Ketidak sadaran terhadap diri kita sendiri berkembang secara bertahap dan seorang ahli psikologi menyebutnya sebagai : adaptive unconsciousness yang berkembang dari setiap momen sehari-hari, di samping refleksi diri dalam kesadaran berpikir kita. Di dalam kehidupan sehari hari kita tampil sebagai orang yang realistis dan praktis, namun di saat bersamaan sulit menerima masukan karena tidak adanya ruang yang cukup dalam otak kita untuk mengolah input. Bila terjadi kegagalan, maka penyebab kegagalan yang dicari hanya yang terlihat dan teraga saja, seperti kurangnya persiapan, waktu yang terlalu pendek ataupun kesalahan orang lain yang terlibat dalam situasi tersebut. Padahal untuk bisa sukses, kita perlu betul betul mencari inti permasalahan yang sebenarnya.
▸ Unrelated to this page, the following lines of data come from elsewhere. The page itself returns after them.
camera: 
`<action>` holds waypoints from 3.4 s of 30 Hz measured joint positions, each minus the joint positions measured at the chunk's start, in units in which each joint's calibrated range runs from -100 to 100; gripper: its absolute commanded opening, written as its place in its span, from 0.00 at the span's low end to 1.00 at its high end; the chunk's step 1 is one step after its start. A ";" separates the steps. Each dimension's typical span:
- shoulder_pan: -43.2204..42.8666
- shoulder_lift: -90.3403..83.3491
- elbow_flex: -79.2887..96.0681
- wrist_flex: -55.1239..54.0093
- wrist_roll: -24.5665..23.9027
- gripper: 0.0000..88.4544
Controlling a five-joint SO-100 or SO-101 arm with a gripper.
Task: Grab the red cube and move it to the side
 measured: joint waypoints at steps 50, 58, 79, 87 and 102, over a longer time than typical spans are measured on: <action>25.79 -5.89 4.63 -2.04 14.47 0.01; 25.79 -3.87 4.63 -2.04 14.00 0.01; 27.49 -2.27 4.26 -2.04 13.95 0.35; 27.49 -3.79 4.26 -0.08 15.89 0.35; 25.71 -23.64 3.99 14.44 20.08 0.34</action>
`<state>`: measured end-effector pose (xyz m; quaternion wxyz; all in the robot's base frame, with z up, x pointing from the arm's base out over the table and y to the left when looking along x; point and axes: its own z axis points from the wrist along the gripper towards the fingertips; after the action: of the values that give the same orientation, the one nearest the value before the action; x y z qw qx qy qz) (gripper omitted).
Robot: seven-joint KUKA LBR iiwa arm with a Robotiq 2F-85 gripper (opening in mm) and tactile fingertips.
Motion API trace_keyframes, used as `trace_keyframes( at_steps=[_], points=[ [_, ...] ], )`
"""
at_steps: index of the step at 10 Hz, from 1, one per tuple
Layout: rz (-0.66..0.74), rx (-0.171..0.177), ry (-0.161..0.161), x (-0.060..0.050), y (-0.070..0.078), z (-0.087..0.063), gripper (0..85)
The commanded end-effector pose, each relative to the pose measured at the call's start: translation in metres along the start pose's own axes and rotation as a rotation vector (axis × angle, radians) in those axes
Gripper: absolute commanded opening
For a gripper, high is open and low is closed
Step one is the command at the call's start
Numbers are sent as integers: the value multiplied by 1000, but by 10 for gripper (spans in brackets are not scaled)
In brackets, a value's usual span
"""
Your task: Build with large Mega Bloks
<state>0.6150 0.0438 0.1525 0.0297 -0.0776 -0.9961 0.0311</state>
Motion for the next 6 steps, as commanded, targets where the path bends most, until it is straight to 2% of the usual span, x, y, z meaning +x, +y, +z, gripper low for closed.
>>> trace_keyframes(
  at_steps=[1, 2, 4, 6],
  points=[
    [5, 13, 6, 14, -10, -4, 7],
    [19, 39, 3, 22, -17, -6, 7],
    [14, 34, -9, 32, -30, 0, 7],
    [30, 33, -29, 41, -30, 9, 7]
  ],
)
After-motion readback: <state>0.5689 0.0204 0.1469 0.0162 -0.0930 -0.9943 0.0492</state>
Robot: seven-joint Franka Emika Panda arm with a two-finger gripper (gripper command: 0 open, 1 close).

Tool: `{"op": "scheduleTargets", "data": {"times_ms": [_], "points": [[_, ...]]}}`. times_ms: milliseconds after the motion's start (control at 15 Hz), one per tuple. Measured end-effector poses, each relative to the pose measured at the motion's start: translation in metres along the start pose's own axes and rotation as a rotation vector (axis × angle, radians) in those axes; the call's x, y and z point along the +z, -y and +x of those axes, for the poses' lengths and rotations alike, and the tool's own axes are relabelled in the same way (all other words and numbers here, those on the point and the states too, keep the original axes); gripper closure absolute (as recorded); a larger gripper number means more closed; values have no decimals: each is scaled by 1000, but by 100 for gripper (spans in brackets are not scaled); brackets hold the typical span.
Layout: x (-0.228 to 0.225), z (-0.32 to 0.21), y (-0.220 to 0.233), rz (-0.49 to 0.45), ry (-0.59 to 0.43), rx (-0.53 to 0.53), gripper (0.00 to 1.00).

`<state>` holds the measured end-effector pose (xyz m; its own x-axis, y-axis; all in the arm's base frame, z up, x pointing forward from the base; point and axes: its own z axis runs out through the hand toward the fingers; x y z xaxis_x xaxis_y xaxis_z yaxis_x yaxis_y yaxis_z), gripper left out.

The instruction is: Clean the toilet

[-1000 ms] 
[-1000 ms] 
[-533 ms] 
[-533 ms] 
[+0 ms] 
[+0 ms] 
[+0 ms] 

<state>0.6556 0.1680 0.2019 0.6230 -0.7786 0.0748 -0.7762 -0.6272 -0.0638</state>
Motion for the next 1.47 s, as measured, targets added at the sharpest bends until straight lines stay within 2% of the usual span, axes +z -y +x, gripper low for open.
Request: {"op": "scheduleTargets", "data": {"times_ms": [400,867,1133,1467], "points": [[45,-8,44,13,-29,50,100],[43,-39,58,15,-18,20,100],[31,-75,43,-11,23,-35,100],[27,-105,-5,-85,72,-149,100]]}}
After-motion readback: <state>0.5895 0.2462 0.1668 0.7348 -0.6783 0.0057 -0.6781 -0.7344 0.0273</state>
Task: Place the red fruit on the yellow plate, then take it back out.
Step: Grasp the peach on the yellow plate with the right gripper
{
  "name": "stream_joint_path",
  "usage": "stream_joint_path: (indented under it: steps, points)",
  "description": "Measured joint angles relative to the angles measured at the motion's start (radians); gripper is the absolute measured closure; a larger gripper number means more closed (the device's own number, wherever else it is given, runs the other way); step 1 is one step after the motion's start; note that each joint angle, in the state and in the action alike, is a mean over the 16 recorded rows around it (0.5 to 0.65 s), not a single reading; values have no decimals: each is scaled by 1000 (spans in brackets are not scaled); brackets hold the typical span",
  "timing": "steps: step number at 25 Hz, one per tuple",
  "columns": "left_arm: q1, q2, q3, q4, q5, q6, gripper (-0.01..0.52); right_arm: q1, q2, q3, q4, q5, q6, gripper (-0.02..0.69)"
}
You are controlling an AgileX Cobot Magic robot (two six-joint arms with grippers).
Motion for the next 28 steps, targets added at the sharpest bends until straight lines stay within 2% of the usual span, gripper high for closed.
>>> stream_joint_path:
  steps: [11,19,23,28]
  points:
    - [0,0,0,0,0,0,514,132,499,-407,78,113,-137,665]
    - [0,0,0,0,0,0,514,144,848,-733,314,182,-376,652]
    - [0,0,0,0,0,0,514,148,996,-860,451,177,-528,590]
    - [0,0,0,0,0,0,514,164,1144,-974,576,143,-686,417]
Kita butuh cermin yang jujur
Hal yang paling menguntungkan bagi individu adalah bila dalam perjalanan karirnya ia menemukan “coach’ atau ‘peer’ yang tepat, karena penilaian mereka adalah jalan satu satunya individu bisa mengenal diri secara lebih mendalam. Rekan kerja yang baik tidak akan berorientasi memberi pujian semata, namun akan berkonsentrasi untuk mengoreksi kesalahan. Jadi, kita memang perlu membudayakan “cinta feedback”, agar atasan, para senior, rekan maupun bawahan tidak ‘sungkan’ untuk mengeluarkan penilaian terhadap kita. Kita pun perlu menyadari bahwa mengandalkan penilaian berdasarkan keyakinan diri sendiri adalah bagian dari kekeraskepalaan yang berbahaya. Manusia mempunyai “social brain” di mana dia bisa meraba emosi dan system empati orang lain, namun ini tidak bisa dilakukan untuk diri sendiri. Inilah sebabnya, banyak perusahaan bahkan mengupayakan ajang feedback 360 derajat ini secara kontinyu. Sementara kita belajar untuk lebih banyak mengundang feedback, kitapun perlu mengembangkan sikap yang bisa membendung keterasingan kita terhadap diri kita sendiri. Kita perlu meningkatkan akuntabilitas dengan cara melihat masalah yang ada sebagai masalah kita, tanpa selalu mencari kambing hitam atau menyalahkan orang sekitar. Kita pun perlu mengembangkan karakter yang ‘respectful’ di mana kita bisa lebih fokus, lebih mendengar dan memperhatikan lawan bicara kita. Bila kita senantiasa mengedepankan sikap objektif, terbuka memberi penilaian dan berani menyemangati teman untuk ‘maju’, maka paling tidak kita sudah berbuat amal kepada teman sendiri.